Look up color rendition in wikipedia, it's quite an interesting read.
number six
5th of January 2009 (Mon), 16:05
As far as I know (and please experts correct me if I'm wrong), you cannot really correct for that kind of lighting. Anything short of totally desaturating the image won't give you white in the correct places. The problem is with the color rendition of the source light. Sodium light has a very poor rendition. This is because sodium sources typically have a relatively pure yellow emission (not so pure, but pure enough for our purposes) with two close natural frequencies in the yellow band. So what happens is that anything reflective of yellow light will look yellow. Anything that absorbs yellow frequencies will look black.

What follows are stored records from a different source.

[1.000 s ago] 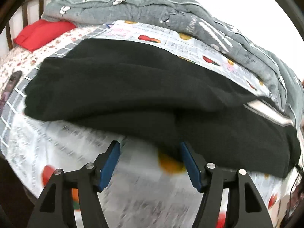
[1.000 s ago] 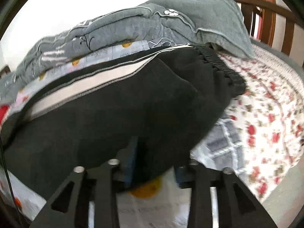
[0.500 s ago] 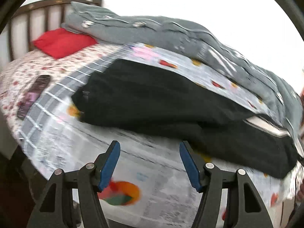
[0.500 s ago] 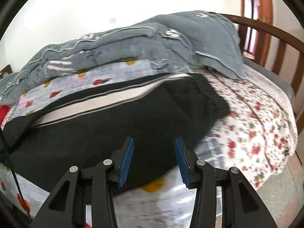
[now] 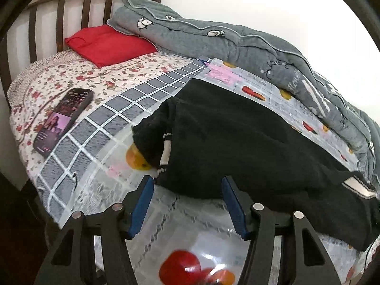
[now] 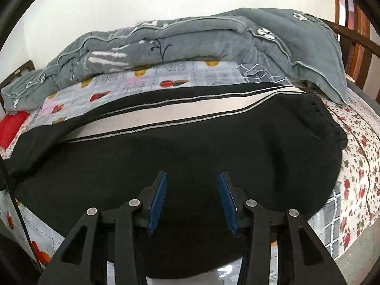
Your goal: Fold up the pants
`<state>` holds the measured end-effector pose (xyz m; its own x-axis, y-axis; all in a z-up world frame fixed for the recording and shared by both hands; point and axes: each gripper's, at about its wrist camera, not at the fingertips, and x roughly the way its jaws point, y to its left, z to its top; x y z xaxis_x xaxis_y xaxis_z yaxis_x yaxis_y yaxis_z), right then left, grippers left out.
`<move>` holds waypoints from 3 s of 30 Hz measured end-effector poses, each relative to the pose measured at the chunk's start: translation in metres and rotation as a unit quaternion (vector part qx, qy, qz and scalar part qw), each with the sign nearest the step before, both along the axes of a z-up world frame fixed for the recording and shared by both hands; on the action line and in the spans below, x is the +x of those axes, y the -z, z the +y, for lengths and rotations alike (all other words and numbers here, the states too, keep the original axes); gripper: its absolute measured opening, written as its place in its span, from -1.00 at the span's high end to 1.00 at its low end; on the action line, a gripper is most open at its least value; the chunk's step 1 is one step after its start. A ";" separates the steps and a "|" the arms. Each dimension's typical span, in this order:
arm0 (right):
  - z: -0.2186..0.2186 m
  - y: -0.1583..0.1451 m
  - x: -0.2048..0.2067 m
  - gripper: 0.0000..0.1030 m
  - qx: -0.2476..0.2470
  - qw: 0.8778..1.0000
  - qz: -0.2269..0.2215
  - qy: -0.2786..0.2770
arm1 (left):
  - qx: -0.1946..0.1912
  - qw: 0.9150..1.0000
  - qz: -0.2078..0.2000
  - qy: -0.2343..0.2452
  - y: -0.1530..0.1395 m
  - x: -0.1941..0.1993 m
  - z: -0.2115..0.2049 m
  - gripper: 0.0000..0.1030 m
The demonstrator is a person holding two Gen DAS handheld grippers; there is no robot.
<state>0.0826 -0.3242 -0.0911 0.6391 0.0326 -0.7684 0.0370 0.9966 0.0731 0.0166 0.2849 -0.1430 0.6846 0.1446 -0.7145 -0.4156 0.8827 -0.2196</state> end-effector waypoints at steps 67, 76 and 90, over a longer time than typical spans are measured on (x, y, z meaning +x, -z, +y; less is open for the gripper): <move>0.029 0.015 0.024 0.14 -0.008 0.999 0.052 -0.001 | -0.029 0.997 -0.065 -0.010 -0.031 0.125 0.020 -0.64; 0.007 0.005 -0.004 0.17 -0.001 1.000 0.025 0.006 | -0.013 0.995 -0.023 0.095 -0.034 0.105 -0.070 -0.64; -0.184 0.015 -0.021 -0.16 0.084 0.975 -0.033 0.202 | -0.034 0.987 -0.009 0.158 -0.036 0.097 -0.175 -0.64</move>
<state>0.0619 -0.5087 -0.1065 0.6732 -0.1097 -0.7313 0.4133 0.8759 0.2491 0.1137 0.1098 -0.1071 0.6997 -0.1267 -0.7031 -0.1174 0.9504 -0.2881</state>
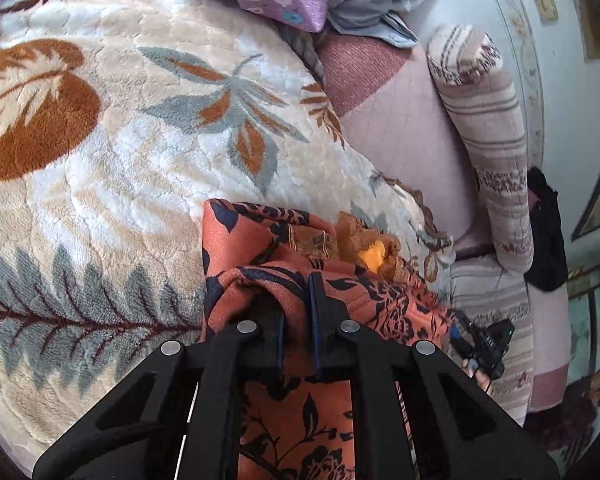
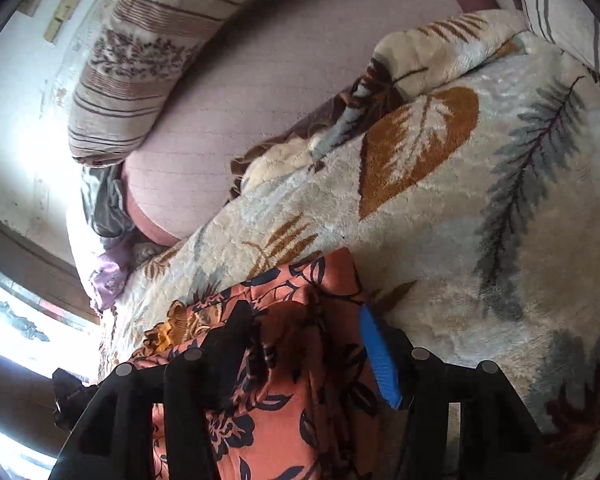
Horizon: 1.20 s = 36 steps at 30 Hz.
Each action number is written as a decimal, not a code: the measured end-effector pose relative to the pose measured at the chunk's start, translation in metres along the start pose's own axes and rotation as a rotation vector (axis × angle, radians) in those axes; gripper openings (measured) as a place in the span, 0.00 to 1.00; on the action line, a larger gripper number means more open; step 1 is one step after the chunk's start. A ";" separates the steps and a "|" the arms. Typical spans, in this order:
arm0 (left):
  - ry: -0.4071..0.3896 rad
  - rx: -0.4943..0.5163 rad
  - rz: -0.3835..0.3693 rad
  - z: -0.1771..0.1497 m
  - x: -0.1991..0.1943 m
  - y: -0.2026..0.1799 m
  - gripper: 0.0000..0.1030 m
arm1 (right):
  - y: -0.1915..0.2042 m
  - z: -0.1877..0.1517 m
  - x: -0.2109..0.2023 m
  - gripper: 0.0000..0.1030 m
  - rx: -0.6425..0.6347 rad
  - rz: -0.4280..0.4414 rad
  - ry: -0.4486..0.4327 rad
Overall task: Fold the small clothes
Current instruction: 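Lift the hem with both grippers and fold it toward the collar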
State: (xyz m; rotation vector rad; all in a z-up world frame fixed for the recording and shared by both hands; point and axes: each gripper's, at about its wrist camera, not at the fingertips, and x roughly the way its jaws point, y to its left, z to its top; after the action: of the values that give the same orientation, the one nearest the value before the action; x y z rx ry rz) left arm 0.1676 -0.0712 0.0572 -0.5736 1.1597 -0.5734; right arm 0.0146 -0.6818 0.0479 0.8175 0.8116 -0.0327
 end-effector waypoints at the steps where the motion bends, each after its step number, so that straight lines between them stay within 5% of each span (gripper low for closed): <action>1: -0.002 0.046 0.022 -0.002 -0.006 -0.004 0.16 | 0.000 -0.003 -0.008 0.52 -0.033 0.009 -0.012; 6: -0.064 0.139 0.035 -0.002 -0.038 -0.008 0.24 | 0.009 -0.023 -0.024 0.52 -0.218 0.015 0.025; 9: -0.090 0.145 0.047 0.004 -0.039 -0.008 0.41 | 0.017 -0.027 -0.018 0.52 -0.237 0.043 0.048; 20: -0.071 0.286 0.082 -0.001 -0.035 -0.023 0.41 | 0.048 0.007 0.021 0.52 -0.091 0.187 0.012; 25: -0.045 0.532 0.221 -0.031 -0.040 -0.033 0.41 | 0.055 -0.017 -0.009 0.52 -0.297 0.100 0.027; 29: -0.037 0.685 0.234 -0.045 -0.032 -0.047 0.41 | 0.057 -0.032 -0.016 0.52 -0.467 -0.028 0.051; 33: -0.033 0.766 0.283 -0.034 -0.003 -0.055 0.41 | 0.066 -0.033 0.009 0.52 -0.564 -0.121 0.092; 36: -0.069 0.692 0.346 -0.002 0.019 -0.050 0.41 | 0.077 -0.021 0.040 0.52 -0.557 -0.174 0.093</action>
State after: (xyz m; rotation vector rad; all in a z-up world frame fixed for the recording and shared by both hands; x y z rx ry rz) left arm 0.1654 -0.1208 0.0781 0.1962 0.8892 -0.6024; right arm 0.0544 -0.6029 0.0624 0.2227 0.9202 0.0753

A good explanation. I downloaded the posted pic and looked at it with the color eyedropper in PSP.
I gather the car is white - the front bumper gave RGB values of 196, 60, 0 (lower bumper between the two specular highlights).

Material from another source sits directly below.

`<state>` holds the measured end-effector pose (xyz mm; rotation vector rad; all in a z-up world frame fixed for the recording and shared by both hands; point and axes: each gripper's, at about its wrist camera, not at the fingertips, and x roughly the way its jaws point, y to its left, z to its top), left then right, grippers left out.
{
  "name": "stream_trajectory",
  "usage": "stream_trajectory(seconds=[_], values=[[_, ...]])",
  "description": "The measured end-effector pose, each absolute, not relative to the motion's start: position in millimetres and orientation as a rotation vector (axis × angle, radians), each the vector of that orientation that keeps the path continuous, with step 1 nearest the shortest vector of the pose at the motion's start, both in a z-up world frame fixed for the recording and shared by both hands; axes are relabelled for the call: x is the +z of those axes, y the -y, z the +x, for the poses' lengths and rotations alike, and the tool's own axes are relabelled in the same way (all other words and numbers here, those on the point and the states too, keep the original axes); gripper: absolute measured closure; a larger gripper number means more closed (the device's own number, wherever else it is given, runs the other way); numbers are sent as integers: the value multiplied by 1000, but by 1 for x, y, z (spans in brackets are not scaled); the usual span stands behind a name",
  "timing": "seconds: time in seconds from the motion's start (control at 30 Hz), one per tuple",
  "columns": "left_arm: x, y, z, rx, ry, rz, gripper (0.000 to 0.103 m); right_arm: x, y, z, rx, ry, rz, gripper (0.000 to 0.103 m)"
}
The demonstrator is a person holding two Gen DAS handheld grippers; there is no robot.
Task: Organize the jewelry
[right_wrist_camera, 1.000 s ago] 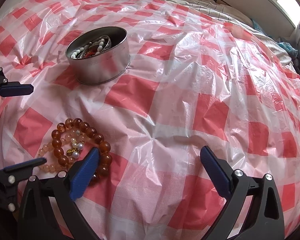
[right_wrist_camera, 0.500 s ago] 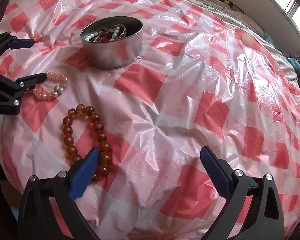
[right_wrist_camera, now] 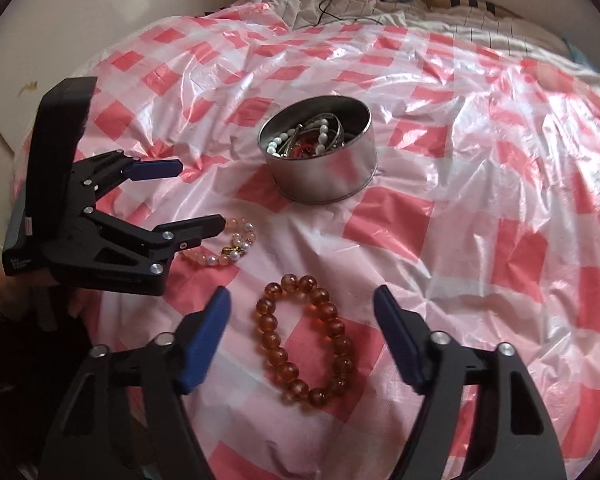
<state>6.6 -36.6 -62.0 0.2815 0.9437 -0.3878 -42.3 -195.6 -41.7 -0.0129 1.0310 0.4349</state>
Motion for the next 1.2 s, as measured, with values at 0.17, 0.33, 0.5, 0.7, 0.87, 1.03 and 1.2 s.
stream_trajectory(seconds=[0.17, 0.33, 0.5, 0.7, 0.87, 1.03, 1.2], values=[[-70, 42, 7, -397, -945, 311, 15, -49, 193, -41, 425, -1045, -59, 47], [-69, 43, 7, -400, -921, 313, 15, -41, 187, -46, 462, -996, -92, 54], [-74, 45, 8, -416, -928, 318, 15, -54, 188, -42, 425, -1050, -127, 63], [-72, 49, 5, -435, -903, 338, 15, -58, 189, -42, 426, -1068, -134, 71], [-74, 53, 3, -450, -904, 354, 15, -63, 174, -47, 401, -1060, -255, 71], [-74, 59, -1, -464, -906, 371, 15, -62, 169, -52, 405, -1039, -286, 91], [-76, 63, -4, -499, -933, 355, 17, -59, 182, -44, 384, -1035, -194, 91]])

So: there is no blue reflected at all. Nothing to work with. This picture can never be color balanced.
The only hope would be color replacement, but the result is pretty well assured to look like a comic book.
-js
Anto Modded
6th of January 2009 (Tue), 06:40
I was out a few nights ago shooting night trails and took another pic, only a quick one, didnt bother lining up the car or anything, i used the canon photo software which got it white but somewhat more black and white. And i forgot to set the camera to raw as suggested but i will try this again. here are the 2 pics. origonal yellow and edited white.
http://img.photobucket.com/albums/v336/AntoModded/yellow.jpg
http://img.photobucket.com/albums/v336/AntoModded/white.jpg
number six
6th of January 2009 (Tue), 15:14
This pic isn't as extreme as the example in post #1. In that one there was no blue in the lighting at all, while here the blue is about half as intense as the red: RGB values 209, 124, 103 on the nose in the center, below the badge.
The adjusted version is still a long way from white (or gray), with RGB 158, 141, 113. The adjustment basically just reduced the red and the green, with a slight increase in blue.
(True white is 255, 255, 255 and for any shade of gray, R = G = B.)
-js
sunking39
6th of January 2009 (Tue), 15:31
I you have a camera that allows to set white balance to kelvin, put it at 3000, like someone said. Or use custom wb and use a picture of the car surface itself as the white reference, its simple. You can then work in post processing if you want. Its better to start work with a picture closer to what you want and u get better results.
number six
6th of January 2009 (Tue), 15:44
It doesn't matter how much you try to adjust white balance if the illumination is strictly limited to one wavelength (or two, as Kristian points out in the case of sodium vapor lamps).
If there is no blue in the light source you're out of luck. As much as you might try to increase the blue, 100 times zero is still zero.
-js
Anto Modded
7th of January 2009 (Wed), 06:58
Thanks for the info, i will try what you suggested and work from there.
hollis_f
7th of January 2009 (Wed), 07:33
If there is no blue in the light source you're out of luck. As much as you might try to increase the blue, 100 times zero is still zero.
-js
Best way to illustrate this would be to take up the OP's suggestion of using a blue filter. Just looking through the viewfinder should be enough to persuade the shooter that they're on a hiding to nothing.